Heureusement, cette soirée fournissait la meilleure réponse qui soit à ces perfides insinuations. Car après la disparition de Böhm, Jochum, Karajan, Celibidache, Tintner et Wand, les grands brucknériens ne sont plus légion, mais Janowski en fait indubitablement partie. Et pourtant, on ne peut pas dire que son style, vif et acéré ainsi qu’on l’a toujours connu, pèche par quelque goût que ce soit pour la «grandiloquence». Travaillant par cœur, il dépoussière cette prétendue tradition d’interprétation exclusivement monumentale et met au contraire en valeur la vie qui anime la partition, entre ampleur des phrasés, parfaitement tenus, sans la moindre fioriture, et transparence, même dans les tutti, avec ces attaques précises et tranchées si typiques de sa manière.

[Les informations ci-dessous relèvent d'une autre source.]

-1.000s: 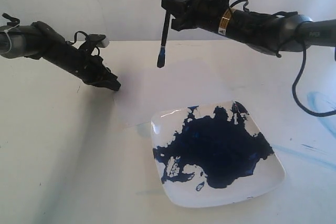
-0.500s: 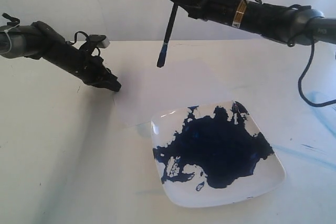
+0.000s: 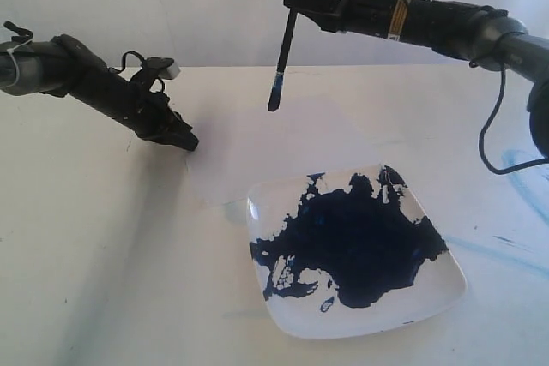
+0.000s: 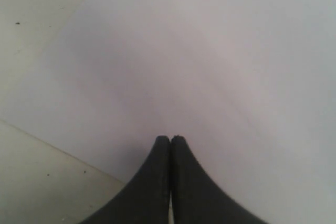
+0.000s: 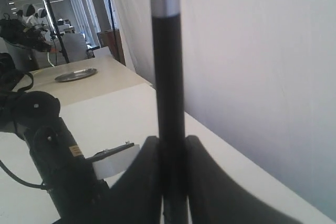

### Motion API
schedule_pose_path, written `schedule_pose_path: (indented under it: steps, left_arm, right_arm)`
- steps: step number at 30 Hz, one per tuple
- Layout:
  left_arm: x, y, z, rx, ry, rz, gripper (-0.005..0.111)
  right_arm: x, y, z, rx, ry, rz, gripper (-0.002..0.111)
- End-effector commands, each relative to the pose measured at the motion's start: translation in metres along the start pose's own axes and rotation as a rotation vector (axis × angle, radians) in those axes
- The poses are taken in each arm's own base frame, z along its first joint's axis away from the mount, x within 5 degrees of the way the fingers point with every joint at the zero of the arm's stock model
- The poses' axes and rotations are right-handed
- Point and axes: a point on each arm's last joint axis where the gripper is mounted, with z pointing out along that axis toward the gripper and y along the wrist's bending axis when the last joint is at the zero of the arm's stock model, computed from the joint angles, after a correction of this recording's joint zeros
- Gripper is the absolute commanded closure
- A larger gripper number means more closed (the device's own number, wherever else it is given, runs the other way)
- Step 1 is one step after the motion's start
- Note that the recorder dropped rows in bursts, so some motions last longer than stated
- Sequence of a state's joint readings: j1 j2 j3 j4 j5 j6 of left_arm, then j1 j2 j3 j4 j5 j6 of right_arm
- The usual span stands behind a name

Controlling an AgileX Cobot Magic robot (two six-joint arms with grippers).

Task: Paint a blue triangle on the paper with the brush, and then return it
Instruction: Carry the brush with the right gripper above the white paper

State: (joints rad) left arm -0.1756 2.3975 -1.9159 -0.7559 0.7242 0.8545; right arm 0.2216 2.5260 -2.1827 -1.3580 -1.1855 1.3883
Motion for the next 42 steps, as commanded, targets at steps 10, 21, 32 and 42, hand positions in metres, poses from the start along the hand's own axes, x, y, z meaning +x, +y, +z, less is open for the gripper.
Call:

Janowski dépeint un Bruckner plus humain que divin – vindicatif ou enjoué, robuste et rustique à souhait dans le Scherzo – et, au fond, très beethovénien, avec ce Finale fugué dépourvu de toute dérive scolastique mais bien plus proche de l’esprit épique qui est celui de la Grande fugue. Dynamique, voire violent, le discours avance en permanence, sans doute plus dramatique que soucieux d’édifier une cathédrale sonore ou une somme mystique, même si le résultat se révèle tout aussi impressionnant. C’est que le chef allemand possède un art de la progression et de la transition qui réussit à merveille dans cette musique, dont il fait en outre ressortir les coloris instrumentaux. Il faut saluer ici, outre son excellence coutumière, la formidable capacité d’adaptation de l’Orchestre de Paris à une conception assez éloignée des habitudes acquises avec son directeur musical: il est vrai que sans le moindre hédonisme, Janowski, visiblement épuisé après soixante-dix-sept minutes d’une activité sur l’estrade qui a paru plus intense que par le passé, n’en suscite pas moins dans tous les pupitres un plaisir manifeste de jouer.


On retrouvera les mêmes dès les 13 et 14 octobre à Mogador dans l’ouverture Mer calme et Heureux voyage de Mendelssohn, le Concerto pour piano de Schumann (avec Lars Vogt en soliste) et la Sixième symphonie «Pastorale» de Beethoven.